If comparing the 2013 averages to the Energy Information Administration’s Drilling Productivity Report for December 2013, the amounts would equal just 1.6% of all Eagle Ford gas production. The Bakken, on the other hand, flared off 19.6% of its gas, representing a steep decline from July 2013, when Reuters reported roughly 33% of Bakken gas was being flared monthly (or roughly $100 million in value).
The flaring rise reflects the production rise. The Earthworks report says only 20 Bcf of gas was flared in 2010, meaning rates in 2013 rose by 550%. Oil production has increased by approximately the same rate, according to the EIA’s Drilling Productivity Report.
Mineral rights owners are filing lawsuits against producing companies, claiming the burned resource is money out of their own pocket. Industry companies, in turn, have deflected the blame to the delayed responses of the Texas Railroad Commission, who are also struggling to keep pace with the shale boom. The Express-News reported the number of inspectors in the Commission have doubled since 2009, but are still conducting approximately 786 inspections per person on an annual basis. Approval on pipelines has also slowed.
North Dakota has not been as stringent as Texas and is now acting fast to curb the burn. Drillers will be limited to as little as 100 to 200 BOEPD if their monthly flaring rates exceed certain targets. Lynn Helms, Director of North Dakota’s Department of Mineral Resources said he expected a 4% to 5% reduction in oil production due to the new rules. The state is aiming to have only 10% of gas flared by 2020, with future plans to trim it to 5%.
Drillers Exploring Uses for Flared Gas
No matter how economical or uneconomical it is, E&Ps don’t enjoy burning off their assets.
To date, a handful of companies have developed ways to reinvest the resource into current operations. Artificial uplift is being used on existing wells to increase recovery rates, and Core Laboratories (ticker: CLB) management believes a “light hydrocarbon gas flood” can be reinjected into wells sites to boost return.
Statoil (ticker: STO) is using a “CNG in a box” machine that can power well operations. A single CNG box can power an 11-well rig, and STO hopes to have six such boxes in the Bakken field by next year. General Electric (ticker: GE), the developer of the CNG box, said the equipment is beginning to move into Texas.
A Colorado-based company is deploying its first Mobile Alkane Gas Separators (MAGS) to the Bakken this month. The MAGS have a capacity of 300 Mcf/d and divide the different elements of gas so it can be sent to market.

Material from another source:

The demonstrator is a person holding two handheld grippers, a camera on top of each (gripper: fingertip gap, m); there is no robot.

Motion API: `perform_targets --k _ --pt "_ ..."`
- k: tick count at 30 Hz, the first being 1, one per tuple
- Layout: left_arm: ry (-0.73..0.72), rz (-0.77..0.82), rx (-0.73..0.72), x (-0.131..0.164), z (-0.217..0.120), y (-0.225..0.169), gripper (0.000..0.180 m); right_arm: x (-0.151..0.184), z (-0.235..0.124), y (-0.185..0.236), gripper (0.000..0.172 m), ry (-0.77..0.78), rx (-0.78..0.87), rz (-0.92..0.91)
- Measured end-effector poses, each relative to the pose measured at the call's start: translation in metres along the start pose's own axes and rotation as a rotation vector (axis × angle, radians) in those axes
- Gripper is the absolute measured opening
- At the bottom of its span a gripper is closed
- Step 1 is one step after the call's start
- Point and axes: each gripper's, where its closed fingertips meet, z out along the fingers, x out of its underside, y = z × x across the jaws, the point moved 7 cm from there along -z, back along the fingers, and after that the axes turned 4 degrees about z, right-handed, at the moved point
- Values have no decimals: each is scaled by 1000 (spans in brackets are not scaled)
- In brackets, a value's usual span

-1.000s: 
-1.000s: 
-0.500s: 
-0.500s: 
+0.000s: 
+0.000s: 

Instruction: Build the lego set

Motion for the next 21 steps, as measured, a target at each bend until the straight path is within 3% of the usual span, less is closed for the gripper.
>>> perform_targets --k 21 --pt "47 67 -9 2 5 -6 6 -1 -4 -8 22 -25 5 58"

Whiting Petroleum (ticker: WLL) mentioned the MAGS will be put to use on its properties.
The North Dakota Pipeline Authority believes the liquids-rich natural gas in the Bakken gives producers more incentive to build out infrastructure, since it is roughly twice as valuable as dry gas. Hess Corporation (ticker: HES) is investing $325 to double the capacity of a nearby plant. New pipelines totaling 885 MBOEPD of capacity are expected to be online by 2016, the state announced in June 2014.